La justice immanente selon Carré d’Artistes

Jeudi dernier. Il fait un temps splendide à Paris, et je commence ma journée de shopping dans le Marais où j’étais juste censée dessiner les jolies petites rues et les façades originales, ha ha ha. Après être restée sourde aux appels d’une paire de babies Chies Mihara en nubuck rouge avec une petite guirlande de fleurs sur le côté vendues chez Garrice, je suis en train de remonter la rue Vieille-du-Temple quand j’aperçois un magasin Carré d’Artistes. Amatrice du concept et fidèle de la toute première boutique d’Aix-en-Provence depuis son ouverture il y a dix ans, je ne résiste pas au plaisir de rentrer pour jeter un coup d’oeil.
Plusieurs des peintres exposés éveillent mon intérêt, mais c’est la plasticienne Cathy Mouis qui le retient finalement. Je possède déjà un assez grand tableau d’elle représentant deux chats en papier mâché; intitulé « Caramel et Chocolat », il trône fièrement à l’abri de la bibliothèque de Monpatelin. Son petit frère me fait de l’oeil, et je me dis que dans un cadre blanc, il rendrait fort bien sur le mur marron de notre salon bruxellois.
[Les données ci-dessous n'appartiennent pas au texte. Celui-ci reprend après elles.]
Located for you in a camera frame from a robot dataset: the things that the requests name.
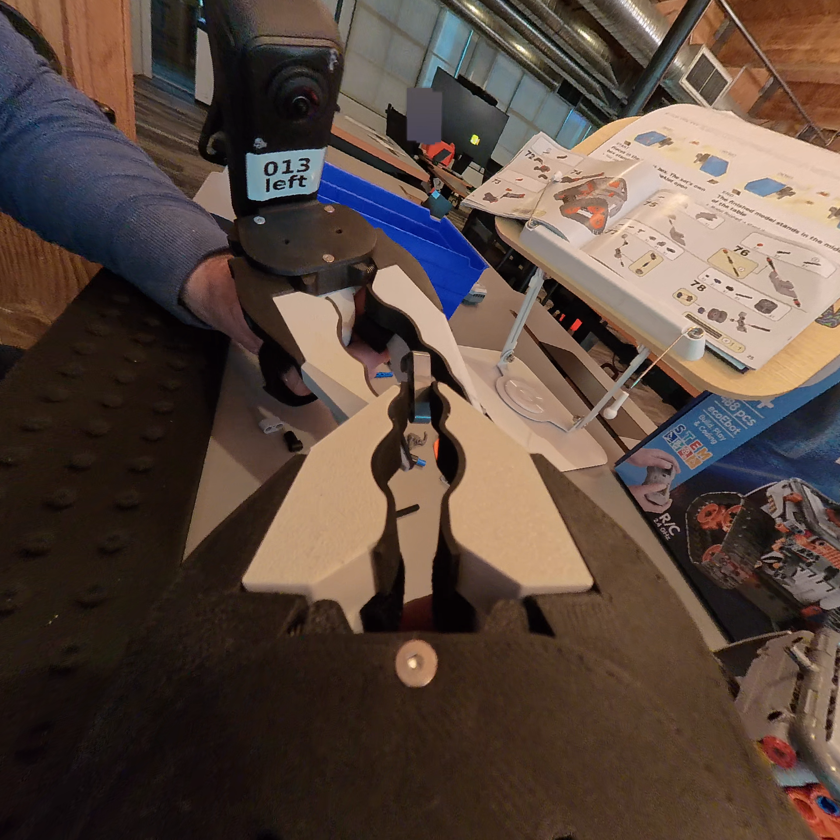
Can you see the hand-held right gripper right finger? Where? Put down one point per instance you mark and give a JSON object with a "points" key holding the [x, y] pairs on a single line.
{"points": [[518, 525]]}

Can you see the person's left forearm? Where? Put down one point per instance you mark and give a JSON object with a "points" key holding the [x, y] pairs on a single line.
{"points": [[85, 164]]}

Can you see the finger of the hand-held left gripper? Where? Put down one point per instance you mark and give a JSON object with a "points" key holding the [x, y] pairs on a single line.
{"points": [[315, 348], [426, 328]]}

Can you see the orange object on desk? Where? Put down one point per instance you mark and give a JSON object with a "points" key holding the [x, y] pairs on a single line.
{"points": [[441, 154]]}

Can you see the white book stand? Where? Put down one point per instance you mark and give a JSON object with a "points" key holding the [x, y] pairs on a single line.
{"points": [[544, 420]]}

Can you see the person's right hand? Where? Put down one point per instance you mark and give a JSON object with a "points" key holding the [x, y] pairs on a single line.
{"points": [[418, 613]]}

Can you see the grey oval bushing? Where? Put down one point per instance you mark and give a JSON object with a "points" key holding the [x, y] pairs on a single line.
{"points": [[270, 425]]}

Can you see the large printed instruction sheet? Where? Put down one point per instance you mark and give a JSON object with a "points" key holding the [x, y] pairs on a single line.
{"points": [[754, 170]]}

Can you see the grey orange tracked toy vehicle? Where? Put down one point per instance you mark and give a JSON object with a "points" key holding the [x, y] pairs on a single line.
{"points": [[787, 695]]}

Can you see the instruction booklet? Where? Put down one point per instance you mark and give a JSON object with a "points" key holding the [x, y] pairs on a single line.
{"points": [[689, 249]]}

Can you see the grey brick piece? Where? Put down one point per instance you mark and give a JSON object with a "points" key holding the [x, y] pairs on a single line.
{"points": [[476, 296]]}

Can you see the black monitor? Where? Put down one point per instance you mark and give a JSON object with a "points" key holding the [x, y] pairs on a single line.
{"points": [[472, 124]]}

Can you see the black tube connector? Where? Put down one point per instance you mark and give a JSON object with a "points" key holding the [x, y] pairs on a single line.
{"points": [[293, 441]]}

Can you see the wooden pillar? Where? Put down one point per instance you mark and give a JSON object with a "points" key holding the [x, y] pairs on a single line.
{"points": [[98, 52]]}

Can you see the toy vehicle product box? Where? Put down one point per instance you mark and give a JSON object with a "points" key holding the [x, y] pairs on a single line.
{"points": [[722, 558]]}

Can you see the black metal pole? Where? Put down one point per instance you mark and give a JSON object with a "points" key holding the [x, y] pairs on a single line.
{"points": [[669, 59]]}

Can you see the silver ventilation duct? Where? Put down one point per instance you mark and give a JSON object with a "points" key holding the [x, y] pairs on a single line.
{"points": [[558, 26]]}

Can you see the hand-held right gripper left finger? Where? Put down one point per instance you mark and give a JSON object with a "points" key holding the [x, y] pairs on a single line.
{"points": [[315, 525]]}

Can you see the orange beam with black axle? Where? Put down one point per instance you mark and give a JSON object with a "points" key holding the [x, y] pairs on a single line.
{"points": [[421, 380]]}

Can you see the teal cube object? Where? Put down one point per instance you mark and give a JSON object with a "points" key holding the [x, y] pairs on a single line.
{"points": [[436, 205]]}

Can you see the person's left hand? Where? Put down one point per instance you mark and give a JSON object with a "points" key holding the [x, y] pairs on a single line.
{"points": [[216, 295]]}

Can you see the black dimpled foam mat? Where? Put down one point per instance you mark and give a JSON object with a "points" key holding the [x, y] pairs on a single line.
{"points": [[98, 459]]}

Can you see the grey hook piece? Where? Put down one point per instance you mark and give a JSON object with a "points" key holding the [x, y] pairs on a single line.
{"points": [[415, 439]]}

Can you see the long black axle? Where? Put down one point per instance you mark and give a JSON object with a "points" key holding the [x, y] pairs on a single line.
{"points": [[408, 510]]}

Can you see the blue plastic storage bin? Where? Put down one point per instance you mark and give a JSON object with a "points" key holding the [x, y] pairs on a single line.
{"points": [[407, 229]]}

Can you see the white air vent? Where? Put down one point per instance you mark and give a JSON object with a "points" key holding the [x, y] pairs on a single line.
{"points": [[707, 77]]}
Je m’en saisis donc et passe à la caisse, où je bavarde un peu avec la charmante vendeuse. Je lui narre mon bref entretien avec Haricot Vert Prétentieux, concluant avec indignation qu’elle aurait pu lui faire un procès pour plagiat de concept commercial. Elle me répond que ça n’en valait pas la peine et, avec un sourire en coin, m’apprend que le propriétaire de Dérapages l’a contactée il y a quelques mois en se plaignant que ça ne marchait pas et en demandant si par hasard, Carré d’Artistes ne voudrait pas lui racheter son affaire. Comme quoi, la justice immanente n’est pas toujours un concept fumeux.